When we finally reached the north side of the river we found ourselves on the River Trail which is relatively flat and offers entirely new vantage points of the river, as well as new vegetation.  Though it was raining rather hard at this point and we weren’t necessarily able to enjoy it as much as I would have liked, we told ourselves we would hike back here later.Even the rain could not damper my spirits as I finally realized I was hiking along the bottom of the Grand Canyon; something I had always wanted to do.

The River Trail snakes along the Colorado and takes hikers to the Bright Angel Campground, which is about 1/2 mile from the Phantom Ranch.  When we finally arrived at the Phantom Ranch, the sun had started to peak it’s way out and we could see glimpses of blue skies.

Arriving at Phantom Ranch along the River Trail

Built in 1922, the Phantom Ranch sits at the bottom of the Canyon and provides those visitors who are not skilled in backcountry camping with a relatively comfortable place to stay  and eat. There are two sets of accomodations; private cabins, and dormatory style cabins segregated by gender.  Even when one books a year in advance, it is hard to get a private cabin so many people wind up sleeping in the dorms.  When you first arrive at the ranch, there is a canteen where one has to “check-in.”  The women in the canteen is was very friendly, gave dormitory room assignment, the time of our meals (dinner and breakfast), and some directions about what there is to do in the area.

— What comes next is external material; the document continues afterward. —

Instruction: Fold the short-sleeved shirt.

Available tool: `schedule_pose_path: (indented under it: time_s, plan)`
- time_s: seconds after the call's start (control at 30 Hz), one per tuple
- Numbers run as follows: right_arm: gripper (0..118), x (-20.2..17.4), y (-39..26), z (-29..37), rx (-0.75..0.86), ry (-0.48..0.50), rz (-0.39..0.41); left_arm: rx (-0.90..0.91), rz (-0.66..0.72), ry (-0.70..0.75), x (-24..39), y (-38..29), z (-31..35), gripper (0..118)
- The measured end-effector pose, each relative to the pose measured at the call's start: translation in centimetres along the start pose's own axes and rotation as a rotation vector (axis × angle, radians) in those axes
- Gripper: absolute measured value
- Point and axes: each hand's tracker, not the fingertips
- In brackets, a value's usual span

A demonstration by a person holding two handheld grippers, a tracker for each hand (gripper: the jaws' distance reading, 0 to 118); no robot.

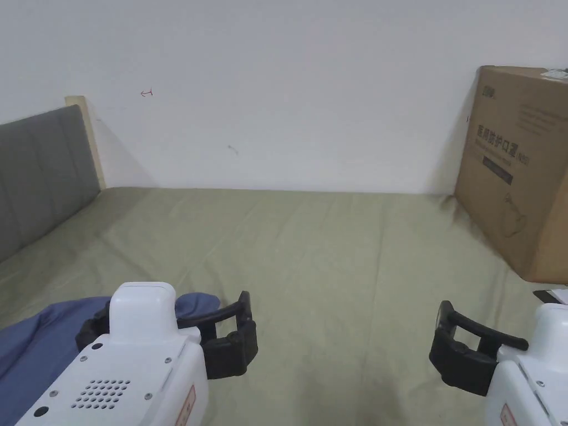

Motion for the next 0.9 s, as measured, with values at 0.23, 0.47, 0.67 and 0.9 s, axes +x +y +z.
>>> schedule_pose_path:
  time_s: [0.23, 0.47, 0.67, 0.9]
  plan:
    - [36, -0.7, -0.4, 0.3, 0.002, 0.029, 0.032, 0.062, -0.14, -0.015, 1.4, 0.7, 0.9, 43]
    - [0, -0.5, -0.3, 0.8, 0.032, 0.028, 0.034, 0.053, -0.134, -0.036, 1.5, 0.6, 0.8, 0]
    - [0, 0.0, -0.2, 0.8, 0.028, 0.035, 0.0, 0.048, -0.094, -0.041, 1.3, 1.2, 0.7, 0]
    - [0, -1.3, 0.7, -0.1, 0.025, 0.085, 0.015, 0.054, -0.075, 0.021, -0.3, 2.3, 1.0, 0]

Michelle resting on her bunk bed

After claiming our beds and throwing down our bags, we made our way back to the canteen where we treated ourselves to some beer and wine.  The canteen is very communal and has the feel of a hostel combined with summer camp.  We wound up sitting with two older ladies who somehow managed to beat us down the trail.  One of them weighed 80 pounds and was 82 years old.  This made me feel a little bad about myself, but at the same time I found it inspiring.  After some drinks, we quickly showered then made our way back to the canteen where dinner was served.  We had ordered (earlier that morning at the Bright Angel Lodge) two steak dinners, which were delicious.  The dinner is served family style and there was plent to go around.  I washed my meal down with another glass of red wine, not sure if I was feeling light-headed from the alchohol, or light headed from all the hiking.

After dinner, we decided to make the most of what was left of the light and went for a little hike along the River Trail back to the suspension bridge.  Along the way, we passed the Mule Coral, some deer, the Bright Angel Creek and Campground, and a variety of different flowers.  We were also privied to one of the more interesting sunsets I have seen.

The Mule Corral
The Bright Angel Creek
Sunset at the Bottom of the Canyon

That evening I slept like a log, exhausted from the 8 hour hike it took us to finally reach the bottom.  We had a wake up call knocking on our cabin at 4:30am the next morning, as our breakfast was scheduled to be served at 5:ooam and then we would be off to hike back up to the rim via the Bright Angel Trail.  Though I was excited to experience a different trail, I have to say I was a little skeptical that anything would be as beautiful and fascinating as the South Kaibab trail was on the descent.  Still, I was excited and optimitic for the next day.